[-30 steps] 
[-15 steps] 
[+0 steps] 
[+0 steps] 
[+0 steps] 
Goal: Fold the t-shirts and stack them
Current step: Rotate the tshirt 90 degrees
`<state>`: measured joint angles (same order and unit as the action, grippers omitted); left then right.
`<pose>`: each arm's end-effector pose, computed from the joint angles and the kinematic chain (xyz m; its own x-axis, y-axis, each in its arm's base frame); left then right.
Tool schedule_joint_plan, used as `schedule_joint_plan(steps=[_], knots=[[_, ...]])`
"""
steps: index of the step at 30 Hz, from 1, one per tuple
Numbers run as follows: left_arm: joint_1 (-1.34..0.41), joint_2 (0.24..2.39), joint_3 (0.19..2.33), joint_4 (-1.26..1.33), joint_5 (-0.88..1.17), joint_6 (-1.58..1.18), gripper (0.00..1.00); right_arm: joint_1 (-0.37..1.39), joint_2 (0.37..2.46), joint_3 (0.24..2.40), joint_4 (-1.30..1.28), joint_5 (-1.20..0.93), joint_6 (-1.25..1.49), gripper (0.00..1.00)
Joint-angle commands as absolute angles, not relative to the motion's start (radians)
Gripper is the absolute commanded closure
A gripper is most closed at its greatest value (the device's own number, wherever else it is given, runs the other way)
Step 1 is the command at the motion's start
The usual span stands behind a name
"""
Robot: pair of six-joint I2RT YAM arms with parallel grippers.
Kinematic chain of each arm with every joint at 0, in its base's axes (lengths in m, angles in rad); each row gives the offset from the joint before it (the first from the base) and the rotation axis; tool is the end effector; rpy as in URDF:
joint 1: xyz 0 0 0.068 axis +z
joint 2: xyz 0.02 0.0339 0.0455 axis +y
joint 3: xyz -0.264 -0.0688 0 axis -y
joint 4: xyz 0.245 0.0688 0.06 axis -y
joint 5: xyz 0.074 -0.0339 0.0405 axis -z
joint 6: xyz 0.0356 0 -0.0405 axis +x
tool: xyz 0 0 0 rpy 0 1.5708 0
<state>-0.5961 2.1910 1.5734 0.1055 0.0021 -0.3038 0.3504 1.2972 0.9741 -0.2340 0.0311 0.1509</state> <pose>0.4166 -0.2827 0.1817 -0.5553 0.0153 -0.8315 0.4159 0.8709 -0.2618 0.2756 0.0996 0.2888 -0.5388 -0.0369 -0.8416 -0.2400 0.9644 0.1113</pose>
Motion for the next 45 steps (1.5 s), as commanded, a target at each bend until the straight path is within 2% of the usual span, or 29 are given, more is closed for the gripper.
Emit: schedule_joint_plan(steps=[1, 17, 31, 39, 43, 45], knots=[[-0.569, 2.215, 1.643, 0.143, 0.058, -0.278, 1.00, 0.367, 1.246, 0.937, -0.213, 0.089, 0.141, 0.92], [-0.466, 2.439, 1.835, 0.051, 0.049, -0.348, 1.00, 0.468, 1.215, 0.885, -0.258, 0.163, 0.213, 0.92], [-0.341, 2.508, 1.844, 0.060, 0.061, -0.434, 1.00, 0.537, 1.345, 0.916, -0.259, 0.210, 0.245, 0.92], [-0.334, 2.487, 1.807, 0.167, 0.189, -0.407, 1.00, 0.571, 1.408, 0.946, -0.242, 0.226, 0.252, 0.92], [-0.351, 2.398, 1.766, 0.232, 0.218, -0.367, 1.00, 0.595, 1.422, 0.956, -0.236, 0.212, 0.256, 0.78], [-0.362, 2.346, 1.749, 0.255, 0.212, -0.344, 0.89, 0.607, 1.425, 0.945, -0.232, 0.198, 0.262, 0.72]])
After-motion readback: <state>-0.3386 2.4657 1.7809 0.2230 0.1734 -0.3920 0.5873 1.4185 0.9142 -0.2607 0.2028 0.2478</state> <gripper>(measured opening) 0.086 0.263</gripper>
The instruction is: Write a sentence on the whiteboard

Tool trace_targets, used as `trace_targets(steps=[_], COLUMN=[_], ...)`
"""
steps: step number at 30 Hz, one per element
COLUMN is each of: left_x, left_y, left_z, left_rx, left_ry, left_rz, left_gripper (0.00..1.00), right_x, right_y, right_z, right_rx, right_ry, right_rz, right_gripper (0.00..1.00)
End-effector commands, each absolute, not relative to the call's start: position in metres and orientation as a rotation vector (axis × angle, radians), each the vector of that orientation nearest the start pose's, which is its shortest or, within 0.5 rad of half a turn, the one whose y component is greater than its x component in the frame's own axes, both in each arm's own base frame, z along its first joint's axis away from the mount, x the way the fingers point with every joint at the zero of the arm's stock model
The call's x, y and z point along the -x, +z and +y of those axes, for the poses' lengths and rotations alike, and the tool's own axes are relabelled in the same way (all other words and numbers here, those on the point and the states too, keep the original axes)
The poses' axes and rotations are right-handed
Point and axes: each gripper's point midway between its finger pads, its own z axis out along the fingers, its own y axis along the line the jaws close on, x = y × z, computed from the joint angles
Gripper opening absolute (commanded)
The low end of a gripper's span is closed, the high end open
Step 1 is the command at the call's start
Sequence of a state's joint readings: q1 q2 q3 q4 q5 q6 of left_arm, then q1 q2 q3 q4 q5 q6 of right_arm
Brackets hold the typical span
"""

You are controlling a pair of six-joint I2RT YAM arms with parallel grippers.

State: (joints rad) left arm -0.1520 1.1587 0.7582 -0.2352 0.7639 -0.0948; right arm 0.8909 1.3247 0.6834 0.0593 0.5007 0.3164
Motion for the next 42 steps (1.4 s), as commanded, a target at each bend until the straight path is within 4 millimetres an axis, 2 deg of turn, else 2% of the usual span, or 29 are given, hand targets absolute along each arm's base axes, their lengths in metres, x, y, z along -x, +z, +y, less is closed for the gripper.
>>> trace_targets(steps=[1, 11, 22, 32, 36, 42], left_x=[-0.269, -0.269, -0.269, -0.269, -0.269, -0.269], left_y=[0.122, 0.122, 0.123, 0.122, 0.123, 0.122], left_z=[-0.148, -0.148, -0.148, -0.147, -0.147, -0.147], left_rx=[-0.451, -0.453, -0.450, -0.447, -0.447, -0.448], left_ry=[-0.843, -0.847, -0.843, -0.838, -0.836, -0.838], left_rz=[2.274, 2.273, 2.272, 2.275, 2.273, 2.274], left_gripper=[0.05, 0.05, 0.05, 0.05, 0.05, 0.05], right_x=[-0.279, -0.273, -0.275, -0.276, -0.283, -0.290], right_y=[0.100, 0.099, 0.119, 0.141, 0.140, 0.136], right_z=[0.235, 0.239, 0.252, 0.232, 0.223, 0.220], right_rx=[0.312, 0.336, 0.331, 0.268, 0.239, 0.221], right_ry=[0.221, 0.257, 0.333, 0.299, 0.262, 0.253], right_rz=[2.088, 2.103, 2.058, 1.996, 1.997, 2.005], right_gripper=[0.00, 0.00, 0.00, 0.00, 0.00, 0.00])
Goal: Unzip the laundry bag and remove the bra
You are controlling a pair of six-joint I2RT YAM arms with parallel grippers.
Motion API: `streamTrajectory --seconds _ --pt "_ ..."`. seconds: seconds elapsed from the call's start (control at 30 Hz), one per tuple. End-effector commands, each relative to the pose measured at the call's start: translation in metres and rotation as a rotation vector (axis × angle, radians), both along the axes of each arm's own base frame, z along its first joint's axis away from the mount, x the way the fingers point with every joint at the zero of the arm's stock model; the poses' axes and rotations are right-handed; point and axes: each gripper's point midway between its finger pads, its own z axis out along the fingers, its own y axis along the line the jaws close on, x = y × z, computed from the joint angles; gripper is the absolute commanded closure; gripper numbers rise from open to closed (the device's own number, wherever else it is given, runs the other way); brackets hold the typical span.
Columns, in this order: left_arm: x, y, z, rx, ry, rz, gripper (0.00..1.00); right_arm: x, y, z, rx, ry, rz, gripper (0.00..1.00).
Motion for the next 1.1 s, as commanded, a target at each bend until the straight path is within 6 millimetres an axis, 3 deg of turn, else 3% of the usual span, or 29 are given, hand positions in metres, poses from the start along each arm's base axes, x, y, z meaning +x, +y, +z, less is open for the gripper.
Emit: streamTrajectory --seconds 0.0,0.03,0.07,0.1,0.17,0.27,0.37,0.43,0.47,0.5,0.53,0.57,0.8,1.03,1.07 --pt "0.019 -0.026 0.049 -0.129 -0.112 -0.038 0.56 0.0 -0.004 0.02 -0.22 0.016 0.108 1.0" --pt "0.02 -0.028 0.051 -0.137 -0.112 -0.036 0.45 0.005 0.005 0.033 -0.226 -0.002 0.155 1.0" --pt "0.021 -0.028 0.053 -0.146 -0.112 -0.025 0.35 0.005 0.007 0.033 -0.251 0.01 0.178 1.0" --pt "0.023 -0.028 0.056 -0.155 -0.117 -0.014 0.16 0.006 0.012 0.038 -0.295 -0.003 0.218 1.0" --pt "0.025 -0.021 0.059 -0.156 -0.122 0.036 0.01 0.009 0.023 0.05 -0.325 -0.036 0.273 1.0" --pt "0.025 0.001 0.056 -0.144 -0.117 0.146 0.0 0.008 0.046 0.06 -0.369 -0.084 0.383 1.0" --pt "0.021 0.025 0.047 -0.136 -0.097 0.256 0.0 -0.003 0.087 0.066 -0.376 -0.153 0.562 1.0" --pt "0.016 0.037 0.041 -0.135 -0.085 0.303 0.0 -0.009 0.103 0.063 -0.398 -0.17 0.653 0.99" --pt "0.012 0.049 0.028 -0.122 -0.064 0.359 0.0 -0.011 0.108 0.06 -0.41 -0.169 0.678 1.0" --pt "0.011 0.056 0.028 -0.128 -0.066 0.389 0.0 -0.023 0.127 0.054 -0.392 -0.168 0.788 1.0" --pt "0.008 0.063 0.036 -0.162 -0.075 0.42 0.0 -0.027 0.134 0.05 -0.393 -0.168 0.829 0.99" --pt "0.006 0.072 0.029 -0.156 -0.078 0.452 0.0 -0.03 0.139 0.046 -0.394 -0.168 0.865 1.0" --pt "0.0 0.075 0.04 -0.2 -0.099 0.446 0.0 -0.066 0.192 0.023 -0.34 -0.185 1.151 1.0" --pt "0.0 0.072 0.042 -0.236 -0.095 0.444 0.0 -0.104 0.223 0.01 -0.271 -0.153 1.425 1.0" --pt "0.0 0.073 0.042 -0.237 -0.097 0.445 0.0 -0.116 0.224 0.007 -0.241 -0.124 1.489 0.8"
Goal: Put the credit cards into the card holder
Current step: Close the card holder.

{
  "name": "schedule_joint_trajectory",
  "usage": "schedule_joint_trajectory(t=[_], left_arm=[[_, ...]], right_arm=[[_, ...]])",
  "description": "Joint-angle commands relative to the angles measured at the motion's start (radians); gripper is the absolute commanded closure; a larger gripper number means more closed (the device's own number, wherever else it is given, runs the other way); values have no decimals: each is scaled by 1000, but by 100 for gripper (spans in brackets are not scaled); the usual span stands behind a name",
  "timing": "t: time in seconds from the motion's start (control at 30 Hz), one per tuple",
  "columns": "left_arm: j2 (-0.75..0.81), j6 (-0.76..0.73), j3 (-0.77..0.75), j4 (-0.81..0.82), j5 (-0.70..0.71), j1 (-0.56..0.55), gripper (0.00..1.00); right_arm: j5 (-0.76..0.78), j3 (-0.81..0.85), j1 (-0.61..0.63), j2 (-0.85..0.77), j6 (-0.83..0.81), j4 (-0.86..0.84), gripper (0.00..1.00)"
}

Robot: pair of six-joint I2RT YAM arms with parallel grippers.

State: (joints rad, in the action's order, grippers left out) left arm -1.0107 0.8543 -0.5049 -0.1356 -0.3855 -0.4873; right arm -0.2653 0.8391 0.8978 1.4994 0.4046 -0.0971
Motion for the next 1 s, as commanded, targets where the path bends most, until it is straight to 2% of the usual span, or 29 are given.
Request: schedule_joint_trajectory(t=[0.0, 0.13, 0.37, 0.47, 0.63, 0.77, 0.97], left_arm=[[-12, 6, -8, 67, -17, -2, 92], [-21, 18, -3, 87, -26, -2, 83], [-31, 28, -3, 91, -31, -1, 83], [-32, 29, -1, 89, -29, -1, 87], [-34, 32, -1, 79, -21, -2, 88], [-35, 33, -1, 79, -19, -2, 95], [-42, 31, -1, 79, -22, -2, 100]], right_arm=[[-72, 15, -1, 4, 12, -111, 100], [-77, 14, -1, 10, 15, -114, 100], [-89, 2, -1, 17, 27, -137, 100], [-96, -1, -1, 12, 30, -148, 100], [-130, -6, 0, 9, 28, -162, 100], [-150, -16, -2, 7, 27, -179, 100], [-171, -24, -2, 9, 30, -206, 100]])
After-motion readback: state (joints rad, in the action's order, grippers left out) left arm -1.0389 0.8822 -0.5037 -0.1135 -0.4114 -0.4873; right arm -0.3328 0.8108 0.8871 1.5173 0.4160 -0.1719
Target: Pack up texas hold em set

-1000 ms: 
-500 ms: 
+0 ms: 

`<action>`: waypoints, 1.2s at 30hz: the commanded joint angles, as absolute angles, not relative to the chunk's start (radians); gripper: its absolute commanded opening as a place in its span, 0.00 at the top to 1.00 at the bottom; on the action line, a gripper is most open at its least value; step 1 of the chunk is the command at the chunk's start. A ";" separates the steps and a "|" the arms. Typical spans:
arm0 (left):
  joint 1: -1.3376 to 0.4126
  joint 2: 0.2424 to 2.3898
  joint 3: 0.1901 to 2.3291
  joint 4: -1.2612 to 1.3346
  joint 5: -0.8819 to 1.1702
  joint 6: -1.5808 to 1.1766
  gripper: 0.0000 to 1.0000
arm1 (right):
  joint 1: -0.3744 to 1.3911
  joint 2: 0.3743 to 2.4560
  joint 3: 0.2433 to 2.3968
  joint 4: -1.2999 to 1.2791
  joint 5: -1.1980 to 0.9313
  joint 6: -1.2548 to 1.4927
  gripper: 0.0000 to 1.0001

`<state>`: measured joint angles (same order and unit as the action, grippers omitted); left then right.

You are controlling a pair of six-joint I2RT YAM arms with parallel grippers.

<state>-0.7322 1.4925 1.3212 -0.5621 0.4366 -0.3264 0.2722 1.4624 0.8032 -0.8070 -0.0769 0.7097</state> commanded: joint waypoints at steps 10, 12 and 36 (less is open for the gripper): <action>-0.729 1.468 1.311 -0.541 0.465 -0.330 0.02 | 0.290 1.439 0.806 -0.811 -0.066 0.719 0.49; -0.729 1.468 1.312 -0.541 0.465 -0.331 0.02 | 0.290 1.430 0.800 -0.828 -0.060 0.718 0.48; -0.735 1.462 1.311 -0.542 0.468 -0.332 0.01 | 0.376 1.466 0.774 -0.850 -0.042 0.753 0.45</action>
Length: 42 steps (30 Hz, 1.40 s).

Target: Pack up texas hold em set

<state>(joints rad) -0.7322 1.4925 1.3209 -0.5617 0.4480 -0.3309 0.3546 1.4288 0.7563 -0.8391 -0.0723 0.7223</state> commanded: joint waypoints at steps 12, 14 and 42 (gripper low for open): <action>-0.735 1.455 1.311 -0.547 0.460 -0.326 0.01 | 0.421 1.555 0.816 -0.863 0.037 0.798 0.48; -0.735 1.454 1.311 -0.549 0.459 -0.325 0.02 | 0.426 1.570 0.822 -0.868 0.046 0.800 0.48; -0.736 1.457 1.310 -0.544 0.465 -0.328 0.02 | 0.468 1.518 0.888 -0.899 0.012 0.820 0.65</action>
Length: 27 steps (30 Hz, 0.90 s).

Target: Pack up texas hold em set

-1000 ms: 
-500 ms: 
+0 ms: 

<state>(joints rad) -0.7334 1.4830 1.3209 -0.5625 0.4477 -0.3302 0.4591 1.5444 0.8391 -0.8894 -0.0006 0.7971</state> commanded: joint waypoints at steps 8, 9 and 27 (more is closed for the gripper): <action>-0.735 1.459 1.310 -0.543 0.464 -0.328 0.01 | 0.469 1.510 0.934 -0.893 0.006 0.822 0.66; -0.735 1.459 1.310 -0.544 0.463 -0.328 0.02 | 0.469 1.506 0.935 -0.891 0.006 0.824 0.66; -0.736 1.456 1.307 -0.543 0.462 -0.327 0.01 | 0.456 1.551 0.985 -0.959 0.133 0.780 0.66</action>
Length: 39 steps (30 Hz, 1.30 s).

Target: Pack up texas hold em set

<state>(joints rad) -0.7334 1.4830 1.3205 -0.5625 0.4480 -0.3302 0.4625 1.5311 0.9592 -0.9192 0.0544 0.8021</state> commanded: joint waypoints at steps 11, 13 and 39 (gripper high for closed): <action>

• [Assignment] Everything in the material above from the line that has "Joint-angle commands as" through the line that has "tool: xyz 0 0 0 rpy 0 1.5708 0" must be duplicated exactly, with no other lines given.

• [Answer to this task]
Joint-angle commands as absolute angles, not relative to the motion's start (radians)
Gripper is the absolute commanded closure
A gripper is most closed at its greatest value (the device's own number, wherever else it is given, runs the other way)
Step 1 is the command at the motion's start
The usual span stands behind a name
"""
Robot: pair of six-joint I2RT YAM arms with parallel grippers.
Kinematic chain of each arm with every joint at 0, in its base's axes (lengths in m, angles in rad); each row gives the offset from the joint before it (the first from the base) and the rotation axis; tool is the end effector; rpy as in URDF:
joint 1: xyz 0 0 0.068 axis +z
joint 2: xyz 0.02 0.0339 0.0455 axis +y
joint 3: xyz -0.264 -0.0688 0 axis -y
joint 4: xyz 0.245 0.0688 0.06 axis -y
joint 5: xyz 0.074 -0.0339 0.0405 axis -z
joint 6: xyz 0.0356 0 -0.0405 axis +x
tool: xyz 0 0 0 rpy 0 1.5708 0

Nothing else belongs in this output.